Centro de Estudos de Nelas Touriga Nacional 1963
Bem, nem sei o que escrever, uma vez que também fiquei sem palavras. Uma surpresa, que sei que foi dificil de conseguir, mas um vinho enorme. Não tem explicação o facto de um vinho com 45 anos de vida estar ainda tão fresco, frutado, com uma boca incrivel e cheia de sabor. Um vinhão absolutamente fenomenal

Centro de Estudos de Nelas 1987
Outro fantástico vinho. Muito fresco. Aromas confitados, mentolados e balsâmicos. Boca serena mas mais uma vez com uma frescura de fazer inveja a muitos jovens vinhos.

Santar 1955
Apesar do seu aroma algo Tawny, mostrou um vinho que ainda assim conseguia melhorar e mostrar que manem atributos ao fim dos seus 53 anos de vida. Antologia.

Quinta das Tecedeiras Vintage 2004
Aroma de muita densidade e extracção a fazer-me lembrar o perfil Vesúvio. Notas de uva passa, ameixas, laranjas, baunilha e floral. Boca com elegância a denotar um vintage com margem de progressão mas que dá desde já excelente prova.



Após uma prova deste calibre pegamos em alguns destes vinhos e fomos para um almoço a convite da Sra Condessa. Um almoço todo ele dedicado à gastronomia local mas que nos soube tão bem e tão reparador. Escusado será de dizer que os vinhos que levamos foram os mais antigos e ainda alguns actuais. pareceu-me terem todos melhorado com a decantação e o arejamento no copo.
Uma refeição abrilhantada com uns talheres com uns meros 200 anos de idade e com uns pratos com uma história deliciosa.
Enfim, o mundo do vinho também tem destas coisas. Uma visita magnifica que não mais esquecerei. O meu profundo agradecimento aos que nos receberam, com especial relevo para uma fantástica Senhora. Bem hajam


Quanto aos vinhos, apenas posso dizer que fiquei com uma ideia diferente dos vinhos de Santar e da Dão Sul. A gama de vinhos pretende alcançar o maior numero de pessoas que bebem vinho e está bem estruturada. Existem, vinhos fantásticos e que me impressionaram bastante. Muito trabalho para fazer estes vinhos, mas penso que se podem orgulhar deles.

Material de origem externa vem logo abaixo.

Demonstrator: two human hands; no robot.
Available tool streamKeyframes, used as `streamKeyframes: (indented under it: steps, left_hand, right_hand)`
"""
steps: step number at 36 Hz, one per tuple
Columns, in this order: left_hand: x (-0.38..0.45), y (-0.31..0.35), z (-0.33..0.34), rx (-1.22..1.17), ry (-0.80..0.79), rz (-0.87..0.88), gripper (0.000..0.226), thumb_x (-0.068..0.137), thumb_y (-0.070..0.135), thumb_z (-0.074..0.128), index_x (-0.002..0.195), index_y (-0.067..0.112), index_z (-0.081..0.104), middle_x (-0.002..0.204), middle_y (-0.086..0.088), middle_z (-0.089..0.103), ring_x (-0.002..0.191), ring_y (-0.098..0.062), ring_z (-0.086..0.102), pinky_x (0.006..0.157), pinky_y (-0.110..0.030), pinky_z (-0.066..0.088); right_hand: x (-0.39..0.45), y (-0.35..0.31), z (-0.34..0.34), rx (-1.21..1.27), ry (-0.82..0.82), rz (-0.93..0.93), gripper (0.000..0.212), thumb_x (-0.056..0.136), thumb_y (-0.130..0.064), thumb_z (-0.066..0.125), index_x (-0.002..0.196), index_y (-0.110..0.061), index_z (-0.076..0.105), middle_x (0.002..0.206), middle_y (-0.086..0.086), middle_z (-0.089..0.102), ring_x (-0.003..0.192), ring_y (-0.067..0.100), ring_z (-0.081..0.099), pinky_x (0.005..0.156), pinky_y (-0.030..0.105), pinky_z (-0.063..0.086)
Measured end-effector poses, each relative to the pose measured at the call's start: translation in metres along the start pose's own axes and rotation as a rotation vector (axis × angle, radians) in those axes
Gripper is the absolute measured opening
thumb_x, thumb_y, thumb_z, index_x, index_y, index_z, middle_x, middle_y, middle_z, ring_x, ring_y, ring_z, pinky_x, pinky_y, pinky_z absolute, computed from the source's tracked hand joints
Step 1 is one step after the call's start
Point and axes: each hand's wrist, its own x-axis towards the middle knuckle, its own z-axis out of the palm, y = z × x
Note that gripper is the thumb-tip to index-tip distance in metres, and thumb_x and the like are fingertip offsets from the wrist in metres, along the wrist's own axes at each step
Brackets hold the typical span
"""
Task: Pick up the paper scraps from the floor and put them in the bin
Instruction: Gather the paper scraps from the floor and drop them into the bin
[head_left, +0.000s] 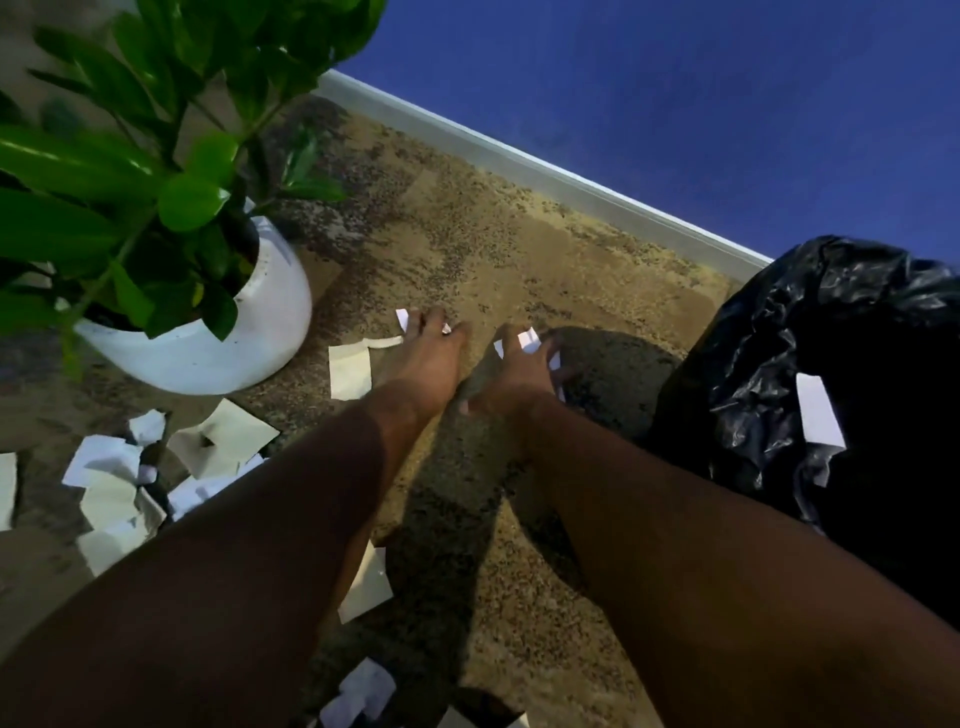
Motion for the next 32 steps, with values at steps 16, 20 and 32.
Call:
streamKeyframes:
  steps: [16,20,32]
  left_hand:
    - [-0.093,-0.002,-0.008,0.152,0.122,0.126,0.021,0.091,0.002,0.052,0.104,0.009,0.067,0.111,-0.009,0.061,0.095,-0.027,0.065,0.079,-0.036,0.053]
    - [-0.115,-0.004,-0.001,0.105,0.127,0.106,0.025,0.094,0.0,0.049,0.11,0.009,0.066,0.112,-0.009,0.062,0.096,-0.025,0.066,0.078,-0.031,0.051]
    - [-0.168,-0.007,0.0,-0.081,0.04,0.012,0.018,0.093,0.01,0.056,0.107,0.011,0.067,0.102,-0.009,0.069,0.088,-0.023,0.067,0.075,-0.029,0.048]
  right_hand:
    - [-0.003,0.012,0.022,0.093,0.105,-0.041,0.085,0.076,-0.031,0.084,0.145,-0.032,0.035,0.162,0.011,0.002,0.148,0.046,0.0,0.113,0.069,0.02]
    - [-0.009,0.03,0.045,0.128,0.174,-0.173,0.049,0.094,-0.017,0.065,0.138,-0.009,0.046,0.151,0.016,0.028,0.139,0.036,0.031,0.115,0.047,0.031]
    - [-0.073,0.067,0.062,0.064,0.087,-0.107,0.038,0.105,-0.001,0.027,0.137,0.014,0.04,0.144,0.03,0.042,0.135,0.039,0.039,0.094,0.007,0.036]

segunda-feira, 2 de junho de 2008

Dia 2 (18 de Maio) - Parte 1 de 3

Ainda no dia 17, quando saimos da Bairrada, dirigimo-nos para o a zona mais central do Dão que correspondeu sem duvida a Nelas.
De manhã bem cedo e com um frio e chuva nada bem vindos, tomámos direcção para os vinhos Falorca ( Sociedade Agrícola Vale das Escadinhas).
Eis o que nos foi apresentado:

Tintos

Falorca 2006
Um vinho bem simples e saboroso. Cumpre a sua missão de agradar sem pedir muito. Face ao preço, poderia ser boa opção para um vinho diário.

TNAC 2005
Um varietal de Touriga Nacional. Fruto maduro e notas florais marcam compasso no aroma. Na boca um vinho jovem e ainda algo aguerrido nos taninos. Interessante

Falorca Reserva 2003
Aroma de muito fruto, especiaria e notas tostadas. Muito bem na boca, onde mostrou elegância e bela estrutura. Muito bom vinho

Falorca Garrafeira 2003
Intenso e aromático. Notas de fruto maduro, especiarias e sugestões. Excelente na boca, onde mostra uma elegância e finura fantástica. Excelente

Falorca Garrafeira 2004
Muito parecido com o seu antecessor, a nível aromático. Boca muito jovem e aguerrida por enquanto, mas pareceu-me mostrar talvez mais intensidade e frescura que o 2003. Teremos de esperar por este.

Falorca Reserva 2001
Aroma de boa intensidade. Notas de fruto confitado, fruto silvestre e sugestões herbáceas. Boca com boa dose de frescura e elegância.





Começámos muito bem as visitas no Dão, com um produtor que se tem revelado muito eficaz nos vinhos que faz. É com uma gama muito equilibrada que se apresenta, sendo que me obrigo a uma palavra especial dirigida a um dos belos Garrafeiras do Dão. Os Falorca Garrafeira parecem aliar a elegância e a robustez, que são denominadores comuns neste tipo de vinhos.